───── RECORDED DATA

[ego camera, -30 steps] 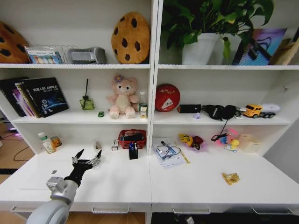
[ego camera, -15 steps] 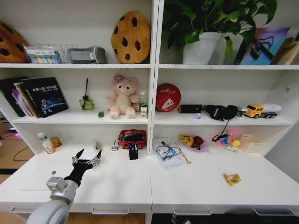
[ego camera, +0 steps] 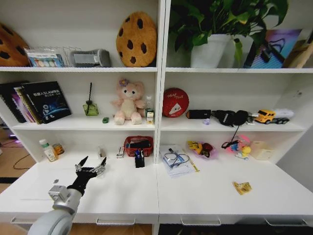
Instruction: Organize the objects on the table.
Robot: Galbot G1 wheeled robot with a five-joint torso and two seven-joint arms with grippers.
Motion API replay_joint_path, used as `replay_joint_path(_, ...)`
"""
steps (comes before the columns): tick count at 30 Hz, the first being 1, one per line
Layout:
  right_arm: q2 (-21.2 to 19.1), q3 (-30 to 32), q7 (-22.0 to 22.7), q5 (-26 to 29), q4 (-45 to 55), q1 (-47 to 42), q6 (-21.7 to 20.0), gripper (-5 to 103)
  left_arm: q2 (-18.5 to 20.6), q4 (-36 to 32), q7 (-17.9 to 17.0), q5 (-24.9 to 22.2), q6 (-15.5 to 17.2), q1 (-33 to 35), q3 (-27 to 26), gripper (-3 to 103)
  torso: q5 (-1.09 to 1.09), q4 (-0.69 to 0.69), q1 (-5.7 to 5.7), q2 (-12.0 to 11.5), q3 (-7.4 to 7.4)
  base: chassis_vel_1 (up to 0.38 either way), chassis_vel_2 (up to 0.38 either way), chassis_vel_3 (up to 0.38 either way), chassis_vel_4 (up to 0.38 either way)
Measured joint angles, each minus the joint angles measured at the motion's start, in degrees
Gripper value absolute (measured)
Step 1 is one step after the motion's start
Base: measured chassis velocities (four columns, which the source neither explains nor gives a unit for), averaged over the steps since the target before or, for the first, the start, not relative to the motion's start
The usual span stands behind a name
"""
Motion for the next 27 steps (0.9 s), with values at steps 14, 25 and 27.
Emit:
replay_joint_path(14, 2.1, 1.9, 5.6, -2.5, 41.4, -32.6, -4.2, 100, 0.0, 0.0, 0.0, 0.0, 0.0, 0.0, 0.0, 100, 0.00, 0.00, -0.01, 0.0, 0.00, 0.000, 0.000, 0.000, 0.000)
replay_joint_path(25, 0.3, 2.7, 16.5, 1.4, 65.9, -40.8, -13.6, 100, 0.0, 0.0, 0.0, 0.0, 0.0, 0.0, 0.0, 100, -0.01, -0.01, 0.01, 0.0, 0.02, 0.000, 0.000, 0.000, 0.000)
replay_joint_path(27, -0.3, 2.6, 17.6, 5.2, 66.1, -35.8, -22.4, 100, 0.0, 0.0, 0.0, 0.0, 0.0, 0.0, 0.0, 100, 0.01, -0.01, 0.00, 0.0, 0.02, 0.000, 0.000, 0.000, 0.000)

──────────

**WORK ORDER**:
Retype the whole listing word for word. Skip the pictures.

**OUTPUT BELOW**:
[ego camera, -30 steps] 
[ego camera, -15 steps] 
[ego camera, +0 steps] 
Instruction: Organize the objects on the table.
Robot: Galbot G1 wheeled robot with a five-joint torso and two seven-joint arms with grippers.
Motion API replay_joint_path, used as `replay_joint_path(_, ...)`
"""
steps (comes before the columns): tick count at 30 Hz, the first being 1, one per line
Layout:
  right_arm: q2 (-21.2 to 19.1), q3 (-30 to 32), q7 (-22.0 to 22.7), q5 (-26 to 29), q4 (-45 to 55), q1 (-47 to 42), q6 (-21.7 to 20.0), gripper (-5 to 103)
  left_arm: q2 (-18.5 to 20.6), q4 (-36 to 32), q7 (-17.9 to 17.0), q5 (-24.9 to 22.2), q6 (-15.5 to 17.2), q1 (-33 to 35), q3 (-27 to 26), gripper (-3 to 103)
  torso: q5 (-1.09 to 1.09), q4 (-0.69 to 0.69), q1 (-5.7 to 5.7), q2 (-12.0 to 11.5), q3 (-7.4 to 7.4)
  base: chassis_vel_1 (up to 0.38 either way), chassis_vel_2 (up to 0.38 either way), chassis_vel_3 (up to 0.38 either way), chassis_vel_4 (up to 0.38 either way)
Measured joint angles, each minus the joint angles measured at the motion's start, in degrees
Gripper value absolute (measured)
Step 1 is one step after the motion's start
Base: measured chassis velocities (four columns, which the source neither explains nor gives a unit for), averaged over the steps since the target before or, for the first, the start, not relative to the motion's start
The usual span stands behind a name
"""
Motion for the next 27 steps (0.9 s), with values at steps 14, 25 and 27.
Emit:
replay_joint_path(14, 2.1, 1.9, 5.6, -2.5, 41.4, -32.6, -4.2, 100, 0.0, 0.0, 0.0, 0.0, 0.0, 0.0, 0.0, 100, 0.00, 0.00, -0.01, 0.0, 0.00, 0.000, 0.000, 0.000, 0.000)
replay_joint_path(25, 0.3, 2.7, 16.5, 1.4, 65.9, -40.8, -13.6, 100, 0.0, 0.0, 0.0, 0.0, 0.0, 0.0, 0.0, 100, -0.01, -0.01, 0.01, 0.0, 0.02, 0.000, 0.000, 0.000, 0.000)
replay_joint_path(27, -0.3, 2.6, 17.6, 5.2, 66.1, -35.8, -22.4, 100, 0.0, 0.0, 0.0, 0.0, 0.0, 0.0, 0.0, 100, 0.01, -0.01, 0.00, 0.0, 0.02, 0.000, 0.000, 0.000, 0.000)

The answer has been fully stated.